PROBLEM | Repeat exactly the lines beginning at the one that contains "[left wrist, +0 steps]" and running to the end of the material. Omit the pictures.

________________

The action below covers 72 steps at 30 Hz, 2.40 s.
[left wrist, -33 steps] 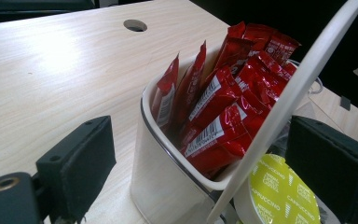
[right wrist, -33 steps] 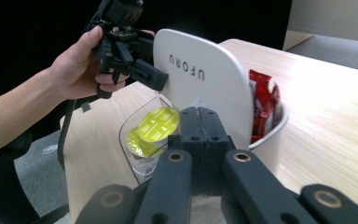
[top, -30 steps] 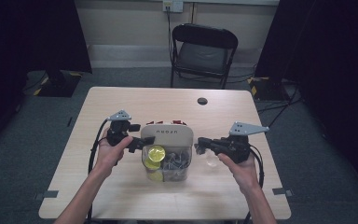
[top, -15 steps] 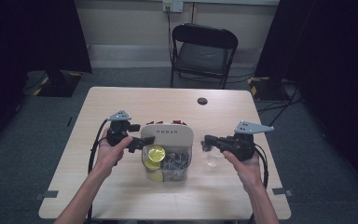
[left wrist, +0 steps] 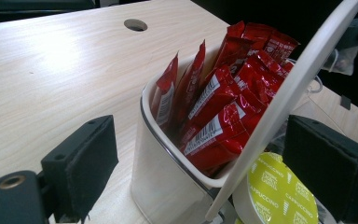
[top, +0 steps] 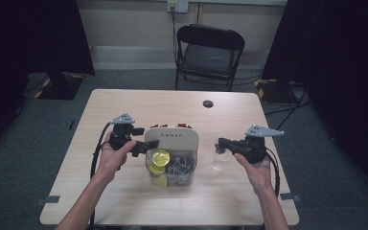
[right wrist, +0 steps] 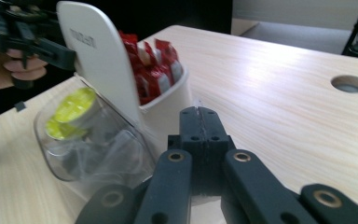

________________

WRITTEN RESPONSE |
[left wrist, +0 steps] 
[top, +0 steps] 
[right wrist, +0 steps] 

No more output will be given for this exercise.